How to complete this task: Write out exactly the lines of the entries below from the one holding "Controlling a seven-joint" to the one holding "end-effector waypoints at", inclusive, and leave out all other lines.

Supplied material:
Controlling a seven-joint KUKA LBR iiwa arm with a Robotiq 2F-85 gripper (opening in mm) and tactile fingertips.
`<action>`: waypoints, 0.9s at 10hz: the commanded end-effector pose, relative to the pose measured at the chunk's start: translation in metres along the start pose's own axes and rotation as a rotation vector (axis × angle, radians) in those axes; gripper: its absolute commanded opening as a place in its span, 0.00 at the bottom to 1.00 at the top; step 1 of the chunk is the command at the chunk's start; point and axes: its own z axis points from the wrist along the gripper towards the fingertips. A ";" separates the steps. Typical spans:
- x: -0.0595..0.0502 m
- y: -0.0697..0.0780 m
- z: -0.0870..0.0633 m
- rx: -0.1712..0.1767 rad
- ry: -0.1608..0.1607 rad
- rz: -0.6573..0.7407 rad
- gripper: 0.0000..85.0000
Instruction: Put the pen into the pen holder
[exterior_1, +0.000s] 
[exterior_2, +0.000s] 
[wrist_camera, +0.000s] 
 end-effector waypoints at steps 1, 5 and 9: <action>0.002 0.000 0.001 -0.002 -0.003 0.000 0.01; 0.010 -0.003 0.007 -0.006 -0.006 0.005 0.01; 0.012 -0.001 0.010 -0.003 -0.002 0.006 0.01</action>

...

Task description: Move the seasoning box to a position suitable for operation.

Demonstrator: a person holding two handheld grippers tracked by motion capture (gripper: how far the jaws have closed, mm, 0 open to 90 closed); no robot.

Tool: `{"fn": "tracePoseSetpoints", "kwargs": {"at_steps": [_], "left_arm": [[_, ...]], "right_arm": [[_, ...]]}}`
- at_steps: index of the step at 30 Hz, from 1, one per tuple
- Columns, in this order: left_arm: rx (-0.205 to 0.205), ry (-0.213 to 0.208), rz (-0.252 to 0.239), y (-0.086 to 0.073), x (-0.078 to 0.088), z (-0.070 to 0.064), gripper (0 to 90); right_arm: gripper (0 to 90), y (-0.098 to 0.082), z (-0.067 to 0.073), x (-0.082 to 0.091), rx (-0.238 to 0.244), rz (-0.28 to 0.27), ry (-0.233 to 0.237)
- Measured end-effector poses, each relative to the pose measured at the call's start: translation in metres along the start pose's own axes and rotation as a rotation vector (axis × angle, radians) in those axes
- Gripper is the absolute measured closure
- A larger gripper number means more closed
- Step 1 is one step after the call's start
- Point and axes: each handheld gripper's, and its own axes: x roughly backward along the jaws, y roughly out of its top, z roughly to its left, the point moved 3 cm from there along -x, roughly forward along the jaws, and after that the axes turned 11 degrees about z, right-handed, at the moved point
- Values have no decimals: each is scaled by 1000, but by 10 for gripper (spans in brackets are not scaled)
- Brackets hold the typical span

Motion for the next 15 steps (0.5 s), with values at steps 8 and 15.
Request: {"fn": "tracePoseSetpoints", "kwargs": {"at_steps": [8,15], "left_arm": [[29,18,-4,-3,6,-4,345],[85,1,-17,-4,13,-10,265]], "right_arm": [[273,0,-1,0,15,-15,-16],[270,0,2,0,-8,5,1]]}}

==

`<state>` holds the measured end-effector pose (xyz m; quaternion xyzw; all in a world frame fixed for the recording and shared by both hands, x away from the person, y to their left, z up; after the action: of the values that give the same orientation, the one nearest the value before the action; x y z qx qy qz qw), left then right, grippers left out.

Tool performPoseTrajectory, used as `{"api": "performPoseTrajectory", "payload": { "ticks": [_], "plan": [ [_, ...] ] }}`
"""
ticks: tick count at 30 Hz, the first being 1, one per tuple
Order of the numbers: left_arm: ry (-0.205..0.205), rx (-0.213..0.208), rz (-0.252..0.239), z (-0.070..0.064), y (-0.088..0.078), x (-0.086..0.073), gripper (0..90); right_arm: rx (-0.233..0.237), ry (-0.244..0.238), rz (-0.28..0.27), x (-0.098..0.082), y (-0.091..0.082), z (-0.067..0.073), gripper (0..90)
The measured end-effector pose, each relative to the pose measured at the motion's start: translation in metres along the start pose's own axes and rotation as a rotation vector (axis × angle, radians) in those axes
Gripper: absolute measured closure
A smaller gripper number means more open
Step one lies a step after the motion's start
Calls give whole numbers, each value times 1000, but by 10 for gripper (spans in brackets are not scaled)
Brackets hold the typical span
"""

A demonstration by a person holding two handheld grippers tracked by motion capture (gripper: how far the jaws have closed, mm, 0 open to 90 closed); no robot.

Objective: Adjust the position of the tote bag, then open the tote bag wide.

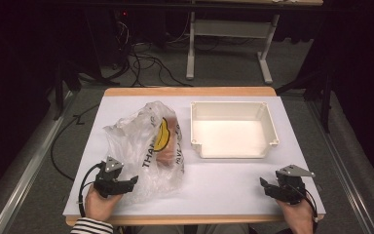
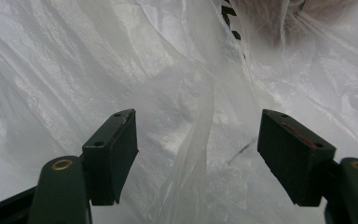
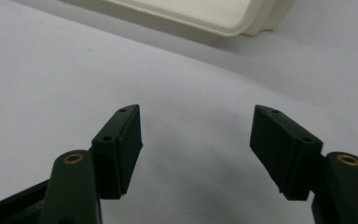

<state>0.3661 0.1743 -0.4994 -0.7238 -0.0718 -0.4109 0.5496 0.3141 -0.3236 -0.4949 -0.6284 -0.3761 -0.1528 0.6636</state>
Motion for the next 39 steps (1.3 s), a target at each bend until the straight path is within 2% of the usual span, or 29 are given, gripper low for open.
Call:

Task output:
Controlling a seven-joint KUKA LBR iiwa arm with a Robotiq 2F-85 gripper (opening in mm) and tactile fingertips.
`<action>`: waypoints, 0.9s at 10hz: the commanded end-effector pose, relative to the pose measured at the chunk's start: translation in metres along the start pose's own axes and rotation as a rotation vector (axis × angle, radians) in those axes; gripper: its absolute commanded opening as a place in its span, 0.00 at the bottom to 1.00 at the top; step 1 of the chunk is the command at the chunk's start; point and axes: its own z axis points from the wrist along the gripper towards the fingertips. A ";" separates the steps. Typical spans:
- x: -0.0595..0.0502 m
- y: -0.0697..0.0780 m
- z: -0.0870..0.0633 m
- rx: -0.1712..0.1767 rad
- ry: -0.1608..0.1607 rad
- rz: -0.6573..0.7407 rad
- gripper: 0.0000..85.0000
Instruction: Put the pen into the pen holder
[exterior_1, +0.000s] 
[exterior_2, +0.000s] 
[wrist_camera, +0.000s] 
 end-effector waypoints at steps 1, 5 and 9: <action>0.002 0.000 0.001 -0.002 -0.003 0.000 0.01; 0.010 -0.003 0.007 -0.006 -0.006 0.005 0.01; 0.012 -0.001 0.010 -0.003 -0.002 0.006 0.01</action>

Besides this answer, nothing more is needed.